[Request] Search Engine Duplication Results List
Does anyone have a resource or a list of SEs that utilize their own results and DO NOT pull from other SE results like Google, Bing, etc?
I'm going to need to deselect some of the SEs I have selected recently from SER, as I have a feeling I'm pulling the same results over and over again from different SEs.
I'm going to need to deselect some of the SEs I have selected recently from SER, as I have a feeling I'm pulling the same results over and over again from different SEs.
Comments
I also realize that SER is going to filter out any duplicate results anyways......so I'm in a bit of a quandry here.
Do I utilize more select SEs for more results, but sacrifice system resources on the overlapping results (even though filtered)?
OR
Do I select a few SEs that I know will deliver unique results, but possibly come up with a fraction of the results for my links to be placed?
I had been using only a select few SEs for my projects in the past, but then I read a few threads from you and Sven about expanding our results with more SEs that no one else really utilizes. Which ones do you use with the best results with min overlap?
This will bugger those up that follow my tricks on getting good daily submissions
If your using google as a search engine, plus shared proxies. Its worth running three or four googles and go for weird countries on some choices. Plenty of choice to use in gsa. You could even go for a different selection of googles on each project and tier to spread the search load
The average person running any kind of search scraper with proxies, hits the UK, US type engines.
So your proxies might be banned from those engines giving zero results on a term that might return thousands
Your running a google fall back
If you dont use a big bunch blog engines, again you can find your ips are banned
If you only use google, without the blog search versions, you need to alter your engines files to suit
Each google search can return 100 results per page
I spent almost a full day going over this, so let me share what I found, and what I eliminated:
Bing=Yahoo => eliminate either one, I kept Bing
Startpage=Google =>eliminate Startpage
Lycos=Bing => eliminate Lycos
Ecosia=Bing => eliminate Ecosia
Keep DuckDuckGo - very unique results.
I dumped Sky because I couldn't access it on multiple ocassions.
Ask is powered by Google, but they layer an algorithm on top of Google, so the results are a liitle bit unique, so keep it.
Eliminate Google on English speaking islands like Samoa, Antigua, Bahamas, Barbados, etc. Too similar to Google.com.
Most compilers that say "Powered by Google, Bing Yandex" are all owned by a company called "infospace" (they own 100 search engines which all do the same), so keep Excite, but get rid of other compilers like metacrawler, dogpile, etc.
Keep Baidu, Yandex.
Use international search engines which are choices about halfway down the list.

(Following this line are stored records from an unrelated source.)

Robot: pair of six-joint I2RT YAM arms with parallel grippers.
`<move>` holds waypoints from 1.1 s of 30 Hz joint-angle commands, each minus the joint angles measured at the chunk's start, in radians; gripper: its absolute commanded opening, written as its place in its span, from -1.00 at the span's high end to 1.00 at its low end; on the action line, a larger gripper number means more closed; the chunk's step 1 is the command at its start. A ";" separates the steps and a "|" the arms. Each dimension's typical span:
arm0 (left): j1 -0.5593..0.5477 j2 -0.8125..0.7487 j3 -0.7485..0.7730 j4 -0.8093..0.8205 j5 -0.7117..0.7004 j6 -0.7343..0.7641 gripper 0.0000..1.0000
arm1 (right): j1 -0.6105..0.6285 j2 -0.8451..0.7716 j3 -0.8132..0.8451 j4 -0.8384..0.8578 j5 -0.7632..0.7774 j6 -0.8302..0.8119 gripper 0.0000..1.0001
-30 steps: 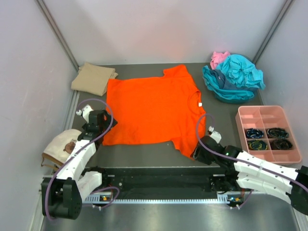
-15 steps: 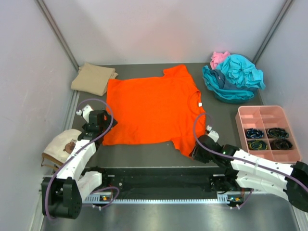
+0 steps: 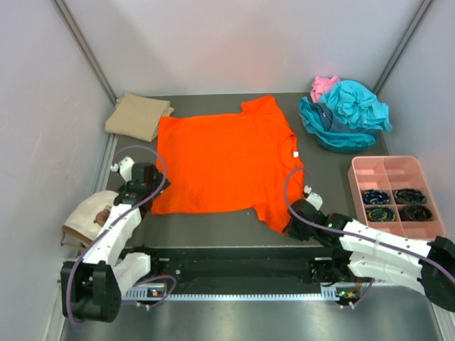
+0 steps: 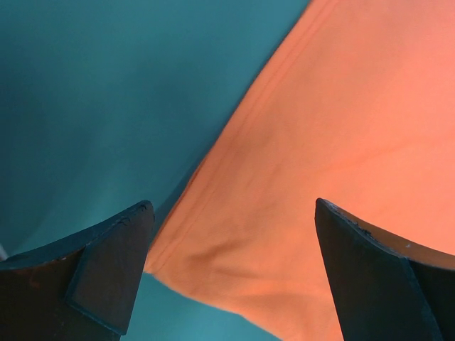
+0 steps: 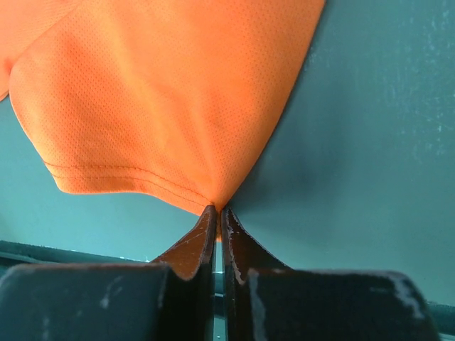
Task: Fold and stack the t-shirts
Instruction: Grap the side of the flattened tshirt closest away from the robot with both arms
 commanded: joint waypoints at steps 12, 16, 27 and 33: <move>0.001 -0.141 -0.121 -0.235 0.168 -0.212 -0.90 | 0.012 0.094 -0.006 -0.013 0.030 -0.103 1.00; 0.001 -0.205 -0.148 -0.269 0.125 -0.230 -0.89 | 0.009 0.115 -0.005 0.010 0.021 -0.116 1.00; 0.001 -0.121 -0.120 -0.191 0.015 -0.226 -0.56 | 0.011 0.138 0.020 0.003 0.019 -0.132 1.00; 0.001 -0.072 -0.115 -0.171 -0.008 -0.226 -0.10 | 0.012 0.135 0.021 -0.004 0.021 -0.129 1.00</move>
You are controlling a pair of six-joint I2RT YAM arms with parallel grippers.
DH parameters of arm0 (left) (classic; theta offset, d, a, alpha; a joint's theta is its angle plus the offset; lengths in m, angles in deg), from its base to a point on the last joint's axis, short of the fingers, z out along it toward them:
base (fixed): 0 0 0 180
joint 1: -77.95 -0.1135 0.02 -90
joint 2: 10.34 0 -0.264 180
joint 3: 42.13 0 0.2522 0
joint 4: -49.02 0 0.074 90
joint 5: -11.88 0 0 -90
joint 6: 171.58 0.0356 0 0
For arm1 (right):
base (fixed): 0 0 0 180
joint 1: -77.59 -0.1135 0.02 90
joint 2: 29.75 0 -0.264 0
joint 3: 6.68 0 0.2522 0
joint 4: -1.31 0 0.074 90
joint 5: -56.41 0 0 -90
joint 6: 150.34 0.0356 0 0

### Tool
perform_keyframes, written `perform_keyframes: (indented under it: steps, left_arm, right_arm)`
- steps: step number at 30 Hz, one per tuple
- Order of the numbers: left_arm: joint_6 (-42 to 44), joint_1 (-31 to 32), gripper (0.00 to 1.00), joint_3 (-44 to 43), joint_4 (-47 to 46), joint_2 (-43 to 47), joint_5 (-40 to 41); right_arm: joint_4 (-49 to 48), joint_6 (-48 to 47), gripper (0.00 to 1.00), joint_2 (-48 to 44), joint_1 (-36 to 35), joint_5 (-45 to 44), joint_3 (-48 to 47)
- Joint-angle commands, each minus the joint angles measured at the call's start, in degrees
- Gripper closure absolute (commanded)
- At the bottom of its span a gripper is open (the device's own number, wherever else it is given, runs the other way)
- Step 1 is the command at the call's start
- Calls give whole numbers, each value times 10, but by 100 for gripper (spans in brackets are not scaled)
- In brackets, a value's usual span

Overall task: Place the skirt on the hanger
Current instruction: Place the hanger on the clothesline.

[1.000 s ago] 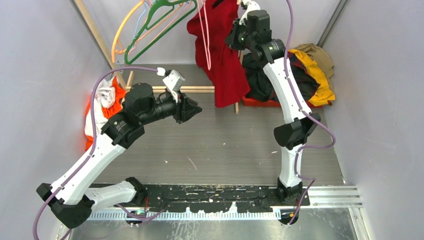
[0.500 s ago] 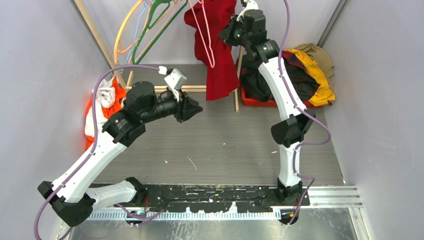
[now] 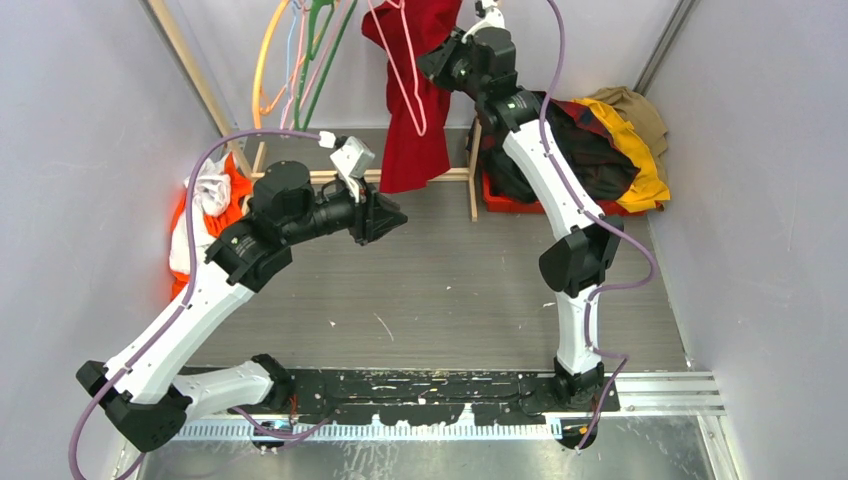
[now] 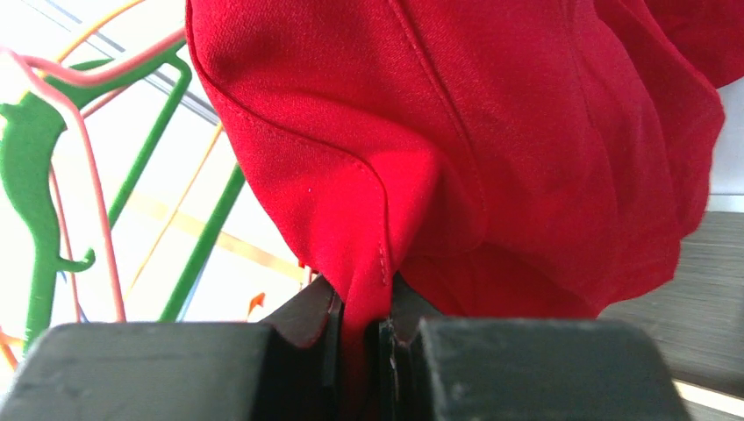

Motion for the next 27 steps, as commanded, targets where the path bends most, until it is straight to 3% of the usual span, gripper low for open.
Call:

All in all, I end up with about 112 search engines.
Without feeding lists (which skews the results positively), and using all platforms across about 30 projects with only about 4 of those projects bottom tiers with no submission limits, and just using the SE's to find targets, on 100 threads and 30 semi-private proxies, I am able to get about 30,000 submissions per day, with roughly 15% verification.
For the record, I compared each search engine manually, side by side, with two browser tabs. I probably went about 4 pages deep with each search engine to see if those results were the same.
Ozz, you are absolutely correct - I did check that when I did it, and it only goes one page. The only reason I kept it is because they had completely different results than Bing and Google.
20 x random google. Bin the rest
The only captcha software that can keep up with my link building is GSA Captcha Breaker. And its still only in beta. Which gives some idea of the speed it can work at and not lock up
And I have had to drop my threads by thirty to slow SER down
I found using the likes of Bing, Yahoo etc etc, the results returned were of small amounts
Bang out ten results then waste time waiting for another search spot. It became too monotonous and tedious. Load several hundred search results at a time, bang through them and hope the decaptcha system can keep up. Which it does now thanks to Sven
Which goes back to Ozz's point, and I agree with you. I haven't done anything since then, but if we are talking about efficiency, you want the search engines that can deliver the most results in the quickest amount of time. Which is why I should let go of DuckDuckGo and some others as well.
What kills me is that these search engines are supposed to have completely different algorithms, yet they tend to deliver the same results (English speaking SE's) - just maybe in a different order.
I think the only way to game it over the long term so you have massive diversity with different websites is to scrape each platform with something like SB for a zillion search terms, weed out the dups, and feed this beast.
@Ozz - that is a great point! Maybe we should consider translating our keywords, once they have been run through English based SEs and then re-run them according to the new SEs we want results from (German, Polish, Chinese, Russian, etc). If this was automated as a separate option, on down the line, EVEN BETTER!
@Ron - thank you very much for your testing feedback. It has been very useful and will be well utilized. I believe in squeezing out as much efficiency as you possibly can with SER.
So here is the conclusive list we have so far:
Bing
Ask
Google
Yandex
Excite
Baidu
Yandex
International SEs
Google and Bing with translated keywords (Google DE, Google RUS, etc)